The government’s decision to place the Japanese capital under a fourth state of emergency and extend an emergency in the southern island prefecture of Okinawa will cut private consumption by 1.2 trillion yen, said Toshihiro Nagahama, chief economist at the Dai-ichi Life Research Institute.


“It’s inevitable that due to the (latest state of) emergency, there will be more pressure to restrict economic activity,” Nagahama said in a report, adding the number of unemployed people is forecast to increase by 55,000 in the next three months.
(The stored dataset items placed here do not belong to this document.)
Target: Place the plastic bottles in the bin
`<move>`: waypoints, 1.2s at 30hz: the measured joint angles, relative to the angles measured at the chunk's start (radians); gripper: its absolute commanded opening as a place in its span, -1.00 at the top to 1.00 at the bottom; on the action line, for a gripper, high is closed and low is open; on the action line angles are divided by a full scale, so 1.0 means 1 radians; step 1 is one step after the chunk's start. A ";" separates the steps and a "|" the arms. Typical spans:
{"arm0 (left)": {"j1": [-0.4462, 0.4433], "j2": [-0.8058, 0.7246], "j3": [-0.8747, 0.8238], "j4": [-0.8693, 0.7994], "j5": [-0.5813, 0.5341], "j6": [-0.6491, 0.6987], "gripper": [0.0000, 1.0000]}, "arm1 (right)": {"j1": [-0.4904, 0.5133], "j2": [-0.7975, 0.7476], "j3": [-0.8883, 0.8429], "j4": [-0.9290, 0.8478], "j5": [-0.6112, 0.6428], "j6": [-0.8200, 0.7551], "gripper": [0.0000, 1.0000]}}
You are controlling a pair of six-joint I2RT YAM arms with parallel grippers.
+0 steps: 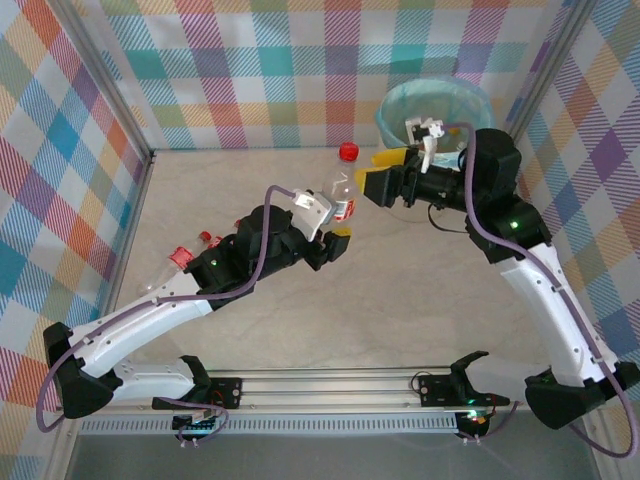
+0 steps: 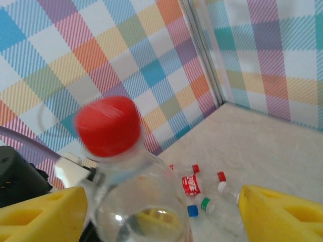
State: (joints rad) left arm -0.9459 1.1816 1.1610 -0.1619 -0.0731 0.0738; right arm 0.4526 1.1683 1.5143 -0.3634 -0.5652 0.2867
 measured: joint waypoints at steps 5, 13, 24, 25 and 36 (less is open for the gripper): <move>0.002 0.000 -0.001 -0.003 0.023 0.008 -0.07 | 0.000 -0.036 -0.004 0.050 0.008 -0.015 -0.55; 0.002 0.007 0.000 -0.035 0.099 0.054 -0.05 | 0.000 0.001 -0.003 0.056 0.002 -0.032 -0.20; 0.006 0.031 0.016 -0.088 0.122 0.074 -0.05 | 0.001 0.022 0.006 0.035 -0.037 -0.068 0.43; 0.006 0.031 0.016 -0.088 0.121 0.074 -0.06 | 0.001 0.022 0.007 0.034 -0.038 -0.067 0.44; 0.006 0.023 0.040 -0.094 0.077 0.079 -0.79 | 0.001 0.052 0.074 0.003 -0.004 -0.075 1.00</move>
State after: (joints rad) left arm -0.9398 1.2041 1.2007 -0.2558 0.0044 0.1528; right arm 0.4534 1.2205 1.5883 -0.3599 -0.5690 0.2115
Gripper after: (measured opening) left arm 0.805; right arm 0.297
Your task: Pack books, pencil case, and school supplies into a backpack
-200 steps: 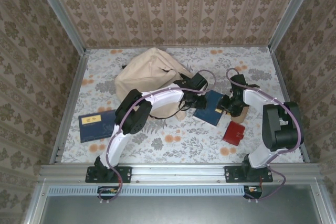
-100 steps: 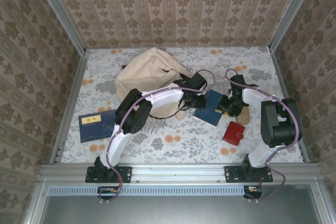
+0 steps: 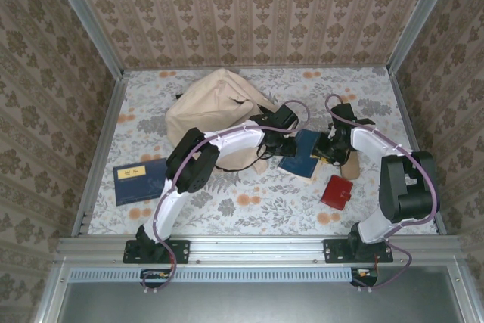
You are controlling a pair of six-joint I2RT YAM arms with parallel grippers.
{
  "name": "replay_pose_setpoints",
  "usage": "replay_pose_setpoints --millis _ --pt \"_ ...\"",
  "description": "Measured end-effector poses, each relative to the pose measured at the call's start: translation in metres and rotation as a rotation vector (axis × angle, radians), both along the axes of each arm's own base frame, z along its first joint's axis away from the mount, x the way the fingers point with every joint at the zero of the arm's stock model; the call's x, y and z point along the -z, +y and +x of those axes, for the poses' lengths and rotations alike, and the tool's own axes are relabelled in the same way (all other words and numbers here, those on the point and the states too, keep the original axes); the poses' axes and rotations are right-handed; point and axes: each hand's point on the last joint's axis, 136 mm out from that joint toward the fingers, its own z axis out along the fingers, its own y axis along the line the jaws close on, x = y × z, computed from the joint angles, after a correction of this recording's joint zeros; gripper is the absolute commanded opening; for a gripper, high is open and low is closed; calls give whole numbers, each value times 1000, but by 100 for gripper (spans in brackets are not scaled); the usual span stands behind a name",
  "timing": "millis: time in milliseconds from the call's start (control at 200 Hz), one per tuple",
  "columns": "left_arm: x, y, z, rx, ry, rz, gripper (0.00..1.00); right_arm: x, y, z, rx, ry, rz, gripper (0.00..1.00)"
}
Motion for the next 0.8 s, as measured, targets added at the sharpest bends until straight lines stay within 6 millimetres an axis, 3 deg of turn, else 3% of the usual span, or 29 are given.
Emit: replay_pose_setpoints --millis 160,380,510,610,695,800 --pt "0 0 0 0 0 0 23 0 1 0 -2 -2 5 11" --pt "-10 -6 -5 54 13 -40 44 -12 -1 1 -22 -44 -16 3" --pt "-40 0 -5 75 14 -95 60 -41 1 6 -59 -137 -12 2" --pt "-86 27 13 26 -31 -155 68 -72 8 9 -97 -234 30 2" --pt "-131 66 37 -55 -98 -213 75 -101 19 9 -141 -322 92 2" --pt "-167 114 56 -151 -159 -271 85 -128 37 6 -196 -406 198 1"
The latest emergency for Tokyo and the extension for Okinawa will take effect from Monday and last until Aug. 22, which would include the duration of the Olympics set to start on July 23. Under a state of emergency, restaurants and bars are banned, in principle, from serving alcohol, while dining establishments not offering alcohol are requested to close early.


Nagahama said the projected loss of consumption will cut gross domestic product by around 1.0 trillion yen, corresponding to around 0.7 percent in the July-September period, nearly an annualized 3 percent. The estimate subtracts the value of imports.


The emergency declaration followed a recent spike in coronavirus cases and the lifting on June 20 of the country’s third COVID-19 emergency covering Tokyo as well as eight prefectures including Osaka and Kyoto.


Takahide Kiuchi, executive economist at Nomura Research Institute, gave a similar estimate, putting the potential economic loss at about 1.03 trillion yen.


He projected an additional loss of 146.8 billion yen if the Tokyo Olympics are held without spectators.


Given that a full-scale Olympics was estimated to generate 1.81 trillion yen in economic benefits for the Japanese economy, Kiuchi calculated around 62 percent of that figure would be cut if the Summer Games are held without spectators and as a result of other virus-related measures.


“If the emergency is further extended and expanded, the economic losses could outstrip the benefits of a behind-closed-doors Olympic Games,” Kiuchi said.


Many analysts have said the world’s third-largest economy could see negative growth in the April-June period for the second straight quarter, following an annualized 3.9 percent contraction in January to March mainly due to the second state of emergency that covered Tokyo and other populous areas.